What the exercise asks - Repeat the records below verbatim, and do not copy their pictures.
□ □ □ □ □
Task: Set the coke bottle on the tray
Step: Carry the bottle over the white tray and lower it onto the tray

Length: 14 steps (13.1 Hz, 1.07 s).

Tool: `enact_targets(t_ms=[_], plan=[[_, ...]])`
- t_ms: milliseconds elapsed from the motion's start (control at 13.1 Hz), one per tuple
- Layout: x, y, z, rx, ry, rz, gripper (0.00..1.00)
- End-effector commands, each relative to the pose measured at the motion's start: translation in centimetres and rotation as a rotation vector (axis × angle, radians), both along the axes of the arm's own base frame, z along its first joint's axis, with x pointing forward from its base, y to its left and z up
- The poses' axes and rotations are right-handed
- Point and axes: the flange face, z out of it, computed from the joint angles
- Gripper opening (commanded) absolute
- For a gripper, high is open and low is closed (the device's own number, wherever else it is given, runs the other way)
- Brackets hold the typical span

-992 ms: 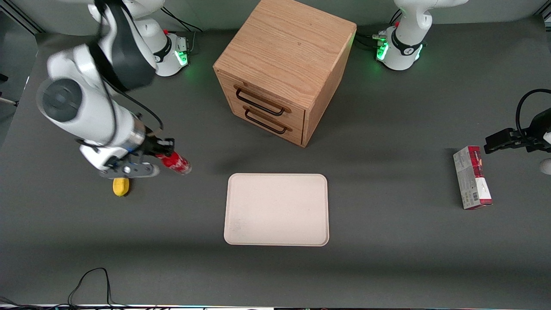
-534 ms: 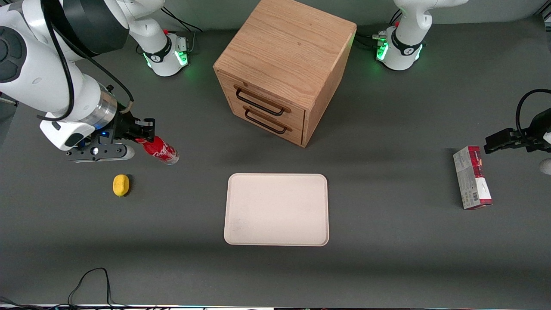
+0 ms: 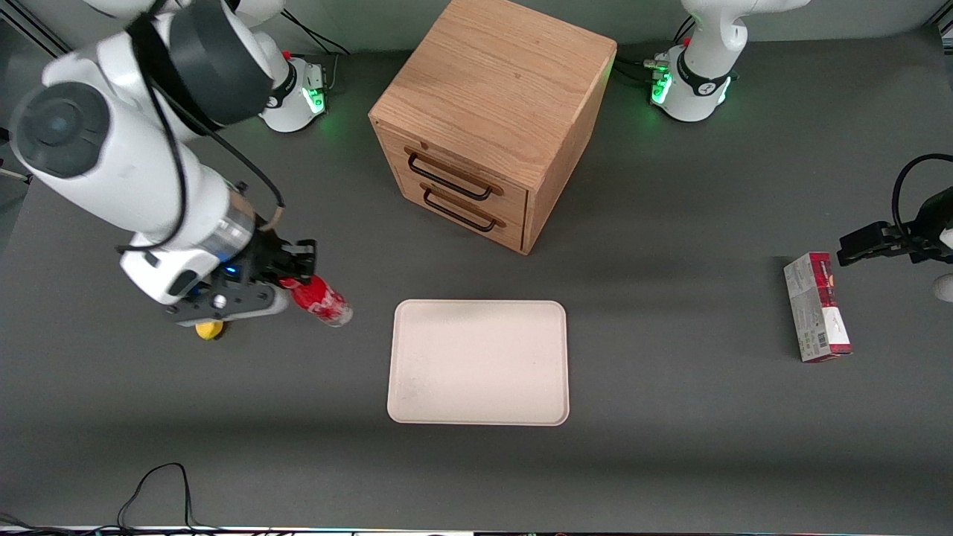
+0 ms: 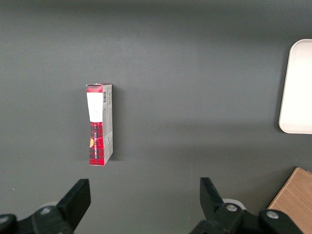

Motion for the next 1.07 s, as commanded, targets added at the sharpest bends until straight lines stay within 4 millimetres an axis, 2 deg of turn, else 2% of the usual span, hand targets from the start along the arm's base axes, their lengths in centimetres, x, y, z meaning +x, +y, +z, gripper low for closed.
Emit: enact_targets(t_ms=[0,229,458,610,839,992], plan=[[0.1,4.0,0.1,0.014,-0.054,0.037,0.0],[1.6,5.2,-3.9,0.004,-0.048,0.053,0.0],[4.4,6.0,-11.6,-0.024,-0.038,0.051,0.0],[5.6,6.0,-15.5,-0.028,-0.029,0.044,0.0],[6.5,6.3,-20.2,-0.036,-0.016,0.041,0.0],[6.9,6.5,-22.6,-0.035,-0.016,0.038,0.0]])
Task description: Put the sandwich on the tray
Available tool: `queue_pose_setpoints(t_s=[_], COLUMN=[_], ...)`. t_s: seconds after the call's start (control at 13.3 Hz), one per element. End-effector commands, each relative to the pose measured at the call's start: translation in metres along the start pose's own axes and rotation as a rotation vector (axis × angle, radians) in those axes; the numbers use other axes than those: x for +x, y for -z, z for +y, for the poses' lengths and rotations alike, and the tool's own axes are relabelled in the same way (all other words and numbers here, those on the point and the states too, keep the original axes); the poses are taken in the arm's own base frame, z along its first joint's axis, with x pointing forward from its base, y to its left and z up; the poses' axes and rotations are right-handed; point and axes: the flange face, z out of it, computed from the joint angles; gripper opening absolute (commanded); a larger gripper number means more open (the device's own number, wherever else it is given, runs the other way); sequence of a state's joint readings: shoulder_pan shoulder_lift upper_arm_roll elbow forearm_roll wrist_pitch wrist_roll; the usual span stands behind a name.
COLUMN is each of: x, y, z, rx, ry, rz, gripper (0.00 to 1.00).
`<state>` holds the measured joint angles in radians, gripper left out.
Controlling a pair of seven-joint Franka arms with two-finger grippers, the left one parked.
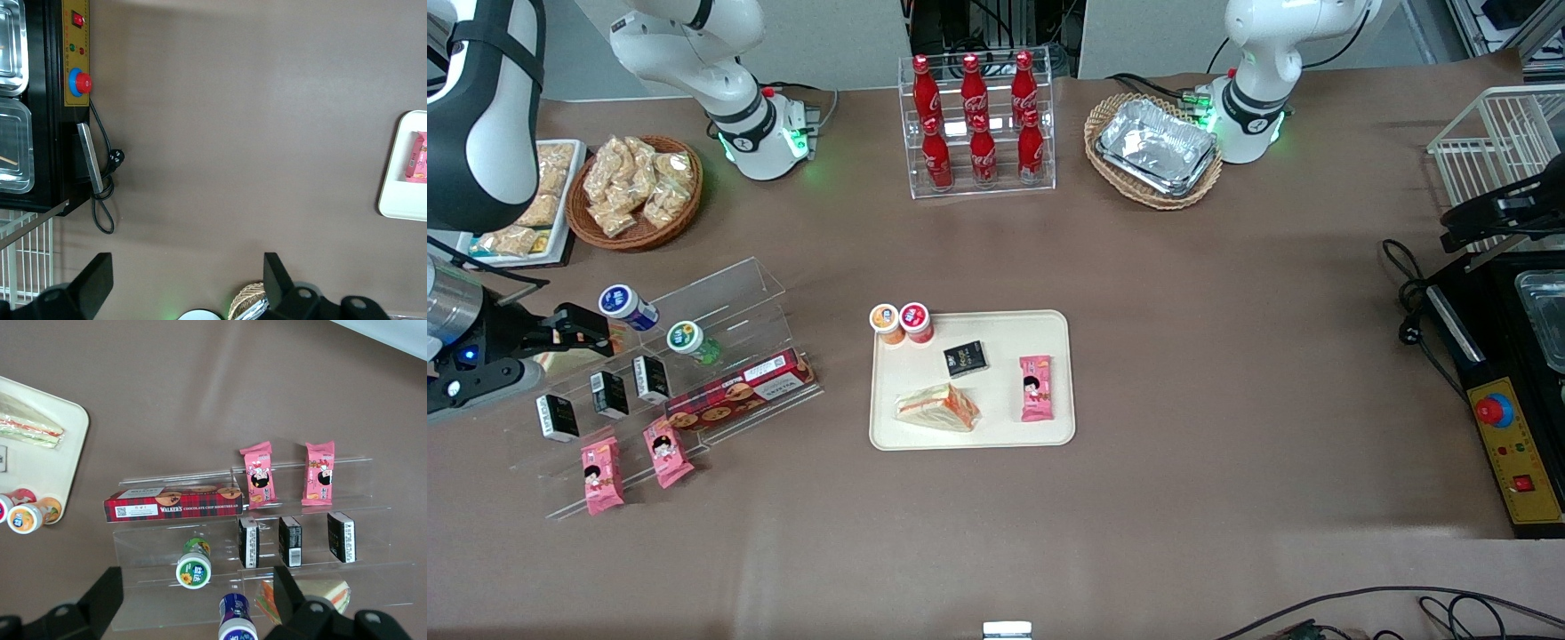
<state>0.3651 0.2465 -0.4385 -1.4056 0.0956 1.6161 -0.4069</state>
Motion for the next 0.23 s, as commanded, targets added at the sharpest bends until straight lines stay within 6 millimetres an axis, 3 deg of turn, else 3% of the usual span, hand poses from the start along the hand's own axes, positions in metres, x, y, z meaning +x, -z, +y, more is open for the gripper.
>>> queue_pose_setpoints(t_s=[0.0,0.15], x=[-0.0052,-0.0066], y=[0.0075,0.0080], z=[-0.0020,0.0019], rx=[0.023,0.022], ry=[-0.018,-0.026], rz=[0.008,0.010], gripper=[1.00,1.00])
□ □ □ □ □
Written response -
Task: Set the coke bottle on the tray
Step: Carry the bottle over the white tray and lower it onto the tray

Length: 14 steps (13.1 Hz, 1.07 s).

Tool: `enact_targets(t_ms=[_], plan=[[_, ...]])`
- t_ms: milliseconds elapsed from the motion's start (control at 13.1 Hz), one per tuple
- Layout: x, y, z, rx, ry, rz, gripper (0.00..1.00)
- End-effector commands, each relative to the pose measured at the motion's start: translation in centimetres and rotation as a rotation vector (axis × angle, radians), both along the axes of the arm's own base frame, z along its first joint's axis, with x pointing forward from its base, y to its left and z up
- The poses' axes and rotations are right-handed
- Point and axes: the flange face, z out of it, computed from the joint angles
- Gripper opening (commanded) absolute
- For a gripper, high is open and low is closed (the device's own number, wherever else it is given, runs the other way)
- Brackets hold the typical span

-992 ms: 
-534 ms: 
+0 ms: 
+0 ms: 

Motion for the next 1.07 s, as commanded, targets added at the sharpest bends until straight lines stay within 4 millimetres an axis, 2 deg of turn, else 2% of the usual span, hand targets from the start along the arm's base axes, their lengths in centimetres, x, y, z meaning +x, +y, +z, gripper low for closed.
Emit: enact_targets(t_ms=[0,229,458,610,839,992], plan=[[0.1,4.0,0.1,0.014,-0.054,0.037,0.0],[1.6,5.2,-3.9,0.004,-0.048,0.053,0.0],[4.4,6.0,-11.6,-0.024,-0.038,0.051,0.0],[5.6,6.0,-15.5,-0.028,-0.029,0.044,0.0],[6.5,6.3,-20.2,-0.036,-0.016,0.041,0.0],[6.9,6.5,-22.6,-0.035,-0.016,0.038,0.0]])
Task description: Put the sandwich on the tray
Available tool: `queue_pose_setpoints(t_s=[_], COLUMN=[_], ...)`. t_s: seconds after the call's start (control at 13.3 Hz), one per element. End-effector commands, each relative to the pose measured at the call's start: translation in metres along the start pose's own axes and rotation as a rotation vector (axis × angle, radians) in those axes; the numbers use other axes than those: x for +x, y for -z, z for +y, for the poses' lengths and rotations alike, and the tool's own axes are relabelled in the same way (all other words and numbers here, those on the point and the states too, keep the original axes); the poses are taken in the arm's own base frame, z along its first joint's axis, with x pointing forward from its base, y to its left and z up; the poses' axes and rotations are right-handed; point and axes: the flange face, z out of it, computed from the joint angles; gripper opening absolute (commanded); a larger gripper number means more open (the device's own number, wherever else it is given, runs the other way); sequence of a state's joint readings: shoulder_pan shoulder_lift upper_arm_roll elbow forearm_roll wrist_pitch wrist_roll; the usual span stands behind a name.
COLUMN is each of: x, y, z, rx, ry, rz, gripper (0.00 to 1.00).
`<state>` holds the measured joint angles in radians, gripper left out.
Controlling a pair of seven-joint Franka arms with two-finger grippers, the left one parked.
<state>0.3651 0.2465 -0.4385 -1.4056 0.0956 1.6161 -0.4069</state>
Motion for the next 0.23 s, as commanded, targets added at the sharpest bends until straight lines stay within 6 millimetres an axis, 3 deg of turn, else 3% of the usual span, hand poses from the start along the hand's own axes, positions in metres, x, y, z meaning +x, -z, +y, more is open for the gripper.
>>> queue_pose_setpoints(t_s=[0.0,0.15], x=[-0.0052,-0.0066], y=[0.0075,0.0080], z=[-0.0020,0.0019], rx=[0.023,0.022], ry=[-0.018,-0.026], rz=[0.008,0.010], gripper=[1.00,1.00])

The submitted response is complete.